(669c) Understanding the Electrode/Electrolyte Interphase in Magnesium-Ion Electrolytes with Simple Mg Salts

Researchers are highly interested in Magnesium-ion (Mg-ion) electrochemistry owing to its high natural ambulance, high volumetric capacity/energy density and non-dendritic platting/stripping of Mg metal anodes. Commercialization of Mg-ion rechargeable batteries is hampered due to the lack of practical electrolytes and cathode materials. The Solid Electrolyte Interphase (SEI) layer formed during the deposition/stripping of Mg metal is highly detrimental towards the diffusion of Mg ions into the anode. A thorough understanding of the composition of these layers and the effect of the electrolyte properties on the electrochemical performance is deeply lacking. The preliminary comparative study on the SEI formed in Magnesium(II) Bis(trifluoromethanesulfonyl)imide (Mg(TFSI)₂) in tetraglyme (G4) and Magnesium Monocarborane (Mg(CB₁₁H₁₂)₂) in G4 was performed. Reversible deposition/stripping was observed in both electrolytes with water content less than 5 ppm. Mg(TFSI)₂ displayed high overpotential of deposition and stripping and high potential hysteresis. Whereas; Mg(CB₁₁H₁₂)₂ displayed considerably lower overpotential and hysteresis under the same conditions. X-ray Photoelectron Spectroscopy (XPS) measurements conducted on Mg deposited on Copper (Cu) surface indicated side products from the Mg(TFSI)₂ electrolyte but not for the Mg(CB₁₁H₁₂)₂ electrolyte.
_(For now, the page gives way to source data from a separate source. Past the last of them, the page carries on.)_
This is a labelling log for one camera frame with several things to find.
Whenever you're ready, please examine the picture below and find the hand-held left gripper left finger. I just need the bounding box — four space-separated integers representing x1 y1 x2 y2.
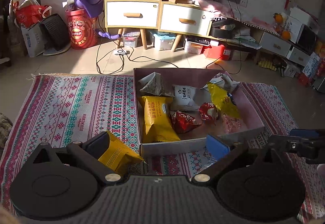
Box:
25 131 125 185

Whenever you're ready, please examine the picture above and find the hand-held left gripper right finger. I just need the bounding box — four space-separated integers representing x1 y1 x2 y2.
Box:
192 134 288 185

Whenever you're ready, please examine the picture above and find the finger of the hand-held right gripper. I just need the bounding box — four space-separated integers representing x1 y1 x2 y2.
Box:
269 134 309 157
289 129 325 140

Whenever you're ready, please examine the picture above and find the yellow striped snack packet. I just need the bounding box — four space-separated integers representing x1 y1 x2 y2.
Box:
98 130 144 176

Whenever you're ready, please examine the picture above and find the pink crispy bar packet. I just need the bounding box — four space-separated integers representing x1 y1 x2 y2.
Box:
220 113 248 135

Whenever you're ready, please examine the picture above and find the red snack packet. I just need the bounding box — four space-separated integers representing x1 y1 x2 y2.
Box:
171 111 203 134
198 102 219 122

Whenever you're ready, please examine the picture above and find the cardboard box with pink inside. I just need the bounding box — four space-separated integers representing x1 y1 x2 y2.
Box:
133 68 266 157

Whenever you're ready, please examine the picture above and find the yellow snack bag blue label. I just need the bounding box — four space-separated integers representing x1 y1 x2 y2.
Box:
207 82 241 119

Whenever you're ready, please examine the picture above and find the white panda print snack packet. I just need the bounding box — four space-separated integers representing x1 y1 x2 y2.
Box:
170 85 211 112

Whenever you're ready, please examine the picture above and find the yellow printed snack packet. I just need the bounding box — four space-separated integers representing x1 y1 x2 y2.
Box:
138 96 181 144

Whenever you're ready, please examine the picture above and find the newsprint triangular snack packet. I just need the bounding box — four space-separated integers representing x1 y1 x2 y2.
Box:
139 72 174 98
202 73 241 94

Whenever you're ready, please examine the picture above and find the patterned woven mat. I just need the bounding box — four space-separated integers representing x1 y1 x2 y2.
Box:
0 74 325 222

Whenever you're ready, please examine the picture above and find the row of yellow rolls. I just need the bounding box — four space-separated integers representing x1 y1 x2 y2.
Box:
257 59 278 71

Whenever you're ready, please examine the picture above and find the low white drawer stand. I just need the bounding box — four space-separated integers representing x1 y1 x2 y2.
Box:
250 28 312 67

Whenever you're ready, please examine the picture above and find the grey knit blanket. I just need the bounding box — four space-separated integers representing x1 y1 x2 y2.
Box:
0 113 14 149

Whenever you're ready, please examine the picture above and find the red box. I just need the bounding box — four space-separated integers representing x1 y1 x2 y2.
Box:
204 45 232 60

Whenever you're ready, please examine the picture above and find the black appliance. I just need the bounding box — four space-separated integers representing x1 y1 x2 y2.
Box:
296 24 318 53

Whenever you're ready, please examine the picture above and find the purple curved gadget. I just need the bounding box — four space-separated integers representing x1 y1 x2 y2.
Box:
99 31 121 40

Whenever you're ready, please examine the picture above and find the red printed barrel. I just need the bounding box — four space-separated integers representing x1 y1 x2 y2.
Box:
65 9 98 50

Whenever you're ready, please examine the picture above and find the clear storage box blue lid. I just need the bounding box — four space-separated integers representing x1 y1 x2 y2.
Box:
153 32 176 51

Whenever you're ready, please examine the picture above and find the black round tin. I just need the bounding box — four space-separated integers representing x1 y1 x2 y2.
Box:
211 18 241 39

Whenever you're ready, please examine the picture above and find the black plastic basket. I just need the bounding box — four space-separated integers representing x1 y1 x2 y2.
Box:
39 13 70 52

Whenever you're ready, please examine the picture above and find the white paper bag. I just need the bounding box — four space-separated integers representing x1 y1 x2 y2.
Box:
21 22 47 58

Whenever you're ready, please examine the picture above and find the white wooden drawer cabinet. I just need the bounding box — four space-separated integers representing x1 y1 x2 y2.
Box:
158 0 214 52

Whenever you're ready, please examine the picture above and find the white wooden shelf cabinet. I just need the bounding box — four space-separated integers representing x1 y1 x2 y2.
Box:
105 0 165 50

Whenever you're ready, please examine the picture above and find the pink cloth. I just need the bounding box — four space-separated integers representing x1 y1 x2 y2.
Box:
192 0 239 20

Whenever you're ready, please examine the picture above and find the red plastic bag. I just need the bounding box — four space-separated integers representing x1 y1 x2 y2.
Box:
13 2 51 29

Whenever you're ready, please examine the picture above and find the black cable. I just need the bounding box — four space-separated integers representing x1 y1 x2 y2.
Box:
205 0 242 75
96 9 179 75
SEM, and XPS analysis were also conducted on Mg metal surface after chronopotentiometry experiments to get a thorough understanding of Mg metal as an anode for the proposed electrolytes. The surface characterization results indicated Mg(TFSI)₂ has unstable anion prone to cathodic decomposition leading to the formation of SEI composed by magnesium oxide, magnesium sulfide and magnesium fluoride that severely impedes efficient deposition and stripping of Mg.